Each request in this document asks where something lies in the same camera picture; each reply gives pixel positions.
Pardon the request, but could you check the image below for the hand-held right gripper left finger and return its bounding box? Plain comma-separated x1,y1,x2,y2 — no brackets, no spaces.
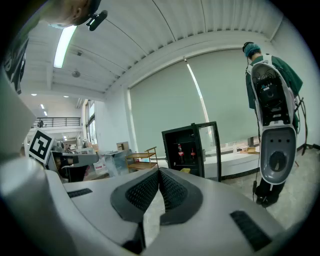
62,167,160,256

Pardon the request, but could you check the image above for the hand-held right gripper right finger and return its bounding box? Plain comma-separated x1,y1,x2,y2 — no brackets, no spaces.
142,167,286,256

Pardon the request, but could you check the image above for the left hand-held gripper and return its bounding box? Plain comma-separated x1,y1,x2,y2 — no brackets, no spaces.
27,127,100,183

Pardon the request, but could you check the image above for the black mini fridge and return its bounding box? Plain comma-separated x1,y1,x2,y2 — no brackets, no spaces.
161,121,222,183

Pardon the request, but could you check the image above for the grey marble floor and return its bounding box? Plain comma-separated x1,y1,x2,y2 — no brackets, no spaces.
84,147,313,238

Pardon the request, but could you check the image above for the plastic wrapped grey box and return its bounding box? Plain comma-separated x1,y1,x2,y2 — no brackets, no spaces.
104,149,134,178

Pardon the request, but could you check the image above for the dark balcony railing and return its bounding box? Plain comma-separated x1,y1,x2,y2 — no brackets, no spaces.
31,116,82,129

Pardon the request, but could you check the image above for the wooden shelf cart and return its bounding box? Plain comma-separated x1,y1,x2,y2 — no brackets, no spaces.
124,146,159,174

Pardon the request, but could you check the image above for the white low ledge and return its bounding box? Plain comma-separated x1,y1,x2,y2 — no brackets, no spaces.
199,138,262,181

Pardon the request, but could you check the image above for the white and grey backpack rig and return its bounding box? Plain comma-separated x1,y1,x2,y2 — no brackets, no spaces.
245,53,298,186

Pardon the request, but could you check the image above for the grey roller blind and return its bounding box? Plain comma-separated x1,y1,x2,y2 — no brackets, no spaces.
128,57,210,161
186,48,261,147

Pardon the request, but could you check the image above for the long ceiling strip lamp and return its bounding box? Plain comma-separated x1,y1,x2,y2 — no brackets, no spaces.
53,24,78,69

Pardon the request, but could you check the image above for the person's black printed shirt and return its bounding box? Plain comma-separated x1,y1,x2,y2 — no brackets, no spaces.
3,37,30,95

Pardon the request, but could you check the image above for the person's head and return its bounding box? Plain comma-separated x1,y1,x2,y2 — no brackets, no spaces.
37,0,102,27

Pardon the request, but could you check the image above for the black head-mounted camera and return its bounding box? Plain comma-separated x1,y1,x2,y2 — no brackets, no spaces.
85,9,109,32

##########

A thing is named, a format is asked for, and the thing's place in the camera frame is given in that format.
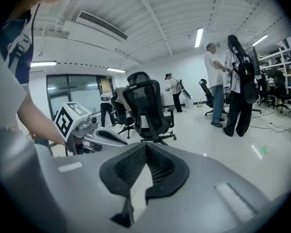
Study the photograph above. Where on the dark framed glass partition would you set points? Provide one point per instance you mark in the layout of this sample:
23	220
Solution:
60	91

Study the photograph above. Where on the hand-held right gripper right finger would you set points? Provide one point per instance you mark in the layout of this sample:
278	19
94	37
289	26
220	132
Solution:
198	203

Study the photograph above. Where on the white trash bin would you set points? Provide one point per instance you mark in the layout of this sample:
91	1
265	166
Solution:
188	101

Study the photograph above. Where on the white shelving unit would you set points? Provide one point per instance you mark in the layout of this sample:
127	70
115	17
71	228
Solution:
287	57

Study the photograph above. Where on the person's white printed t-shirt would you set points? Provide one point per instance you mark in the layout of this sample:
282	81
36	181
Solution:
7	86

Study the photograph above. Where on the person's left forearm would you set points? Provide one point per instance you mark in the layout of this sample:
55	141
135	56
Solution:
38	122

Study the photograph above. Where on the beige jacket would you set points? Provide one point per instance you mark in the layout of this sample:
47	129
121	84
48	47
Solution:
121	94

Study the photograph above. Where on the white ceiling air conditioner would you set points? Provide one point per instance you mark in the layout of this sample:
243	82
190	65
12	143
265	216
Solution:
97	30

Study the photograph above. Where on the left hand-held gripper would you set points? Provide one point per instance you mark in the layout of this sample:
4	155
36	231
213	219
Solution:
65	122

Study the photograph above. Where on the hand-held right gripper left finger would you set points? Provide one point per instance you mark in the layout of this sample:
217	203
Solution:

##########

» **Activity**
Would you please filter the lines above and copy every one that includes "sample"?

» **Problem solution**
Study the photograph above. Where on the dark framed glass partition would you set points? Provide one point per instance you mark in the layout of this sample:
Study the photograph above. Where on the hand-held right gripper right finger would you set points? Provide one point per instance you mark in the layout of this sample:
Study the photograph above. Where on the white trash bin would you set points? Provide one point per instance you mark in the layout of this sample:
Study the photograph above. Where on the white shelving unit would you set points? Provide one point per instance you mark in the layout of this sample:
Study the photograph above. Where on the person's white printed t-shirt would you set points? Provide one point per instance you mark in the layout of this sample:
Study the photograph above. Where on the person's left forearm would you set points? Provide one point per instance you mark in the layout of this sample:
Study the photograph above. Where on the beige jacket would you set points? Provide one point per instance you mark in the layout of this sample:
Study the photograph above. Where on the white ceiling air conditioner would you set points? Provide one point per instance you mark in the layout of this sample:
Study the photograph above. Where on the left hand-held gripper would you set points? Provide one point per instance you mark in the layout of this sample:
Study the photograph above. Where on the hand-held right gripper left finger would you set points? Provide one point per instance you mark in the layout of this sample:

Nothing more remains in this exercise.